Initially, S3 was designed around eventual consistency, meaning data might not be immediately visible after being stored. This model was effective for early users, particularly e-commerce platforms where a brief delay was acceptable. However, as customer needs evolved, S3 transitioned to a strongly consistent model to better support complex data operations and analytics.
What role does Apache Iceberg play in S3's architecture?
Apache Iceberg has become integral for customers using S3, allowing them to implement decentralized analytics architectures. This open-source data format provides the flexibility needed for businesses to select various analytics engines while ensuring compatibility, ultimately enhancing their ability to manage and analyze large datasets effectively.
What was the initial purpose behind building AWS S3?

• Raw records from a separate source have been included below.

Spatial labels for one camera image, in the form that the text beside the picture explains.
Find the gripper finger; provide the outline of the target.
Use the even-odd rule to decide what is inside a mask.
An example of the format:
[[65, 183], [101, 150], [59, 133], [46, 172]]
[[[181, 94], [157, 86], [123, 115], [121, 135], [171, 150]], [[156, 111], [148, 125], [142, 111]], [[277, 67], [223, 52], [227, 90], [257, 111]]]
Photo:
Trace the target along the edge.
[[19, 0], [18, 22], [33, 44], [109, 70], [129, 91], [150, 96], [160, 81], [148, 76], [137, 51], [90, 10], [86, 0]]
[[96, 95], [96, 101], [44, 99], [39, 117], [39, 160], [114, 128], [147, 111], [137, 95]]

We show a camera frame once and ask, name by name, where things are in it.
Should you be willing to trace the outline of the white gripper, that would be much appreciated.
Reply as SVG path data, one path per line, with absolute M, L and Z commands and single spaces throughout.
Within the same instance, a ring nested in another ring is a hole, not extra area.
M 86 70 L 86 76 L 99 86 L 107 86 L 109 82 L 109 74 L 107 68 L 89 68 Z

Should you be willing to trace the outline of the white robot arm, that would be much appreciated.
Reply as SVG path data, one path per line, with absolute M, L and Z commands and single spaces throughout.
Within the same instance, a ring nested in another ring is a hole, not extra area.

AWS S3 was developed to provide a cost-effective and reliable storage solution for unstructured data types that were prevalent in early cloud usage. Launched in 2006, the service aimed to allow engineers to store data without worrying about the underlying infrastructure, which was essential for the growth of applications like e-commerce websites.
What are the latest features introduced in S3?
In December 2024, AWS introduced S3 tables, enhancing the service's capabilities for managing tabular data. Alongside this, the launch of S3 vectors in July and the addition of over 15 new features in the same year showcase AWS's commitment to evolving S3 to meet customer demands and technological advancements.